• **PROBLEM TO WORK ON**
The answer is to be an exact copy of the lines below running from the line with "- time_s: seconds" down to the line with "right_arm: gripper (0", both ends included, and nothing more.

Start of MATERIAL FOR THIS TASK

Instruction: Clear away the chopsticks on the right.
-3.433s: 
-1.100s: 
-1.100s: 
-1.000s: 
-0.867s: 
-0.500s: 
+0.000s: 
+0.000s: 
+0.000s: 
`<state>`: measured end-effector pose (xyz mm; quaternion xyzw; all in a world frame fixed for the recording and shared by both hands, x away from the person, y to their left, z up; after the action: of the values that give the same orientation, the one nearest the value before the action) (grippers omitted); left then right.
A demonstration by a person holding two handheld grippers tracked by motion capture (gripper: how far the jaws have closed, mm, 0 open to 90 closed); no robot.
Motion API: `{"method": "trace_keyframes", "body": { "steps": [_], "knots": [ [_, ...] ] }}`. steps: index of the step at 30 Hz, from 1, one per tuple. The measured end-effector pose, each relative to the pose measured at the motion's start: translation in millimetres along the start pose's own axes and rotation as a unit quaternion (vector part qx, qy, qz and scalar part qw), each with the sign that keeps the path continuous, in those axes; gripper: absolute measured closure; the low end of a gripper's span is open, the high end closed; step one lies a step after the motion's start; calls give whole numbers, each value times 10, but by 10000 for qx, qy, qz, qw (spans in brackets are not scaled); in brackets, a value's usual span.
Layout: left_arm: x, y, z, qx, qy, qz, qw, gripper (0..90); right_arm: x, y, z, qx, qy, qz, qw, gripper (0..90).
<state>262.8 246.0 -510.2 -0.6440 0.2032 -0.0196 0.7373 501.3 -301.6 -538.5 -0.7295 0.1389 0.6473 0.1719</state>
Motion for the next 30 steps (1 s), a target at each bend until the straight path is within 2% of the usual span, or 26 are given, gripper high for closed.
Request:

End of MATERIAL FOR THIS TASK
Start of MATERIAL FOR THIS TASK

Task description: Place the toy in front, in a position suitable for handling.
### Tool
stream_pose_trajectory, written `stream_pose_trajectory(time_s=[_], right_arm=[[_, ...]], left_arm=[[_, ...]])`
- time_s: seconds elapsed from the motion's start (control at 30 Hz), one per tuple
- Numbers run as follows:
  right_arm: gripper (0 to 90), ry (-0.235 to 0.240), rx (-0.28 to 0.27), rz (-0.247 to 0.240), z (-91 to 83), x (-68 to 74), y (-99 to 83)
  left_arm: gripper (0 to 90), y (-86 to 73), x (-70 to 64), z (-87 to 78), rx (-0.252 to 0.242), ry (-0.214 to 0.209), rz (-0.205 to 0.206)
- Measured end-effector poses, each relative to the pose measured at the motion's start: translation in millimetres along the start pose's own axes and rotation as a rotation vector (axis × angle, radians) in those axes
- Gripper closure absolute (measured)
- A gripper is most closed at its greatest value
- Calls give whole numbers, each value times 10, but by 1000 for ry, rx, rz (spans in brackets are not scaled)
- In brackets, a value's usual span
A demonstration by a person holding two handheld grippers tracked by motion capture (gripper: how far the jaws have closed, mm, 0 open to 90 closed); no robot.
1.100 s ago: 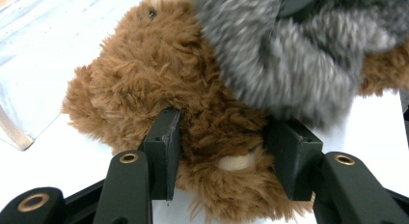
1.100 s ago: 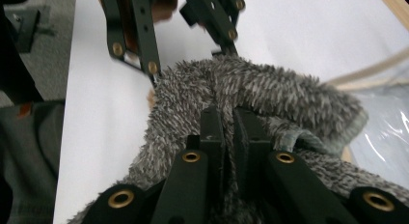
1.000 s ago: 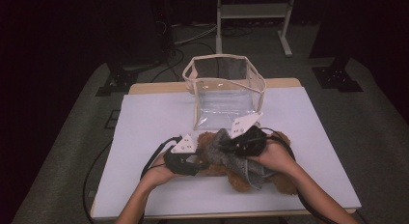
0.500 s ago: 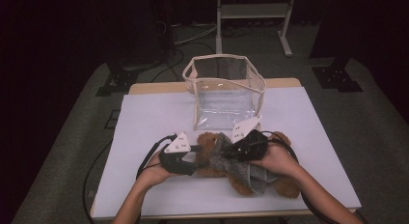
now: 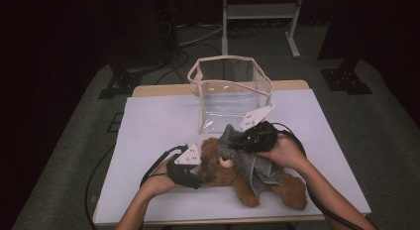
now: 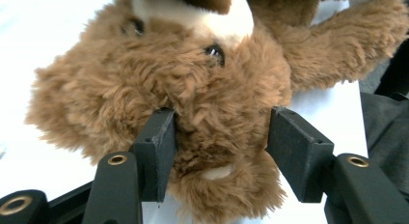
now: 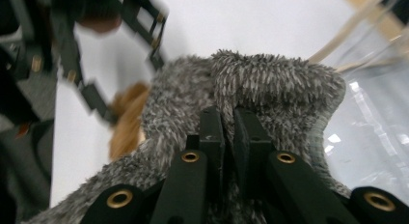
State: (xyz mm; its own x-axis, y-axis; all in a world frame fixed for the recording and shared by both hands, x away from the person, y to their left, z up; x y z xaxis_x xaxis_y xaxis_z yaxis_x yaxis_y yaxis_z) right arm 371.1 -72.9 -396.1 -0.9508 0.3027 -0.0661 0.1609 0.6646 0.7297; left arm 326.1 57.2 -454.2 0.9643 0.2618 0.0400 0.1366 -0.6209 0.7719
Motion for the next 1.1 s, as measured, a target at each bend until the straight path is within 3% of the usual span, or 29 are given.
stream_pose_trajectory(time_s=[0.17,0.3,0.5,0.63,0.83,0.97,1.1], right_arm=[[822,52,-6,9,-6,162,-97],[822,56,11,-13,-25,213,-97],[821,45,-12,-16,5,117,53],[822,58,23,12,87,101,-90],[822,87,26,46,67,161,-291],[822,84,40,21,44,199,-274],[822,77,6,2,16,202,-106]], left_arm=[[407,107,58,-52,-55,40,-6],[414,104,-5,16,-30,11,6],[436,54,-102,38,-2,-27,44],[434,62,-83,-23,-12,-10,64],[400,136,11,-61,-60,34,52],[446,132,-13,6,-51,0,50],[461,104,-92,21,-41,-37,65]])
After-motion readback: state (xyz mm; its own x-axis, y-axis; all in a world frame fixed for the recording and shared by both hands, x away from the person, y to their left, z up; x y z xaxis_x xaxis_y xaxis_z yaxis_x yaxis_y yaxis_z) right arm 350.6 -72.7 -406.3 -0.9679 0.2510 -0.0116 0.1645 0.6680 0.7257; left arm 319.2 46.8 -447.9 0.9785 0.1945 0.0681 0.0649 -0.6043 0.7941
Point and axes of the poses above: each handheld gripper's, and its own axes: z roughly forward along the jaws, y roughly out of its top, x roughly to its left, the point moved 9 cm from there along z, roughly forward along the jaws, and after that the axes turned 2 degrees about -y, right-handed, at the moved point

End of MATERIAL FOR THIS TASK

• **TASK RESPONSE**
- time_s: seconds elapsed from the motion's start (control at 30 Hz), one per tuple
- Numbers run as follows:
  right_arm: gripper (0 to 90), ry (-0.235 to 0.240), rx (-0.28 to 0.27), rz (-0.247 to 0.240), z (-91 to 83), x (-68 to 74), y (-99 to 83)

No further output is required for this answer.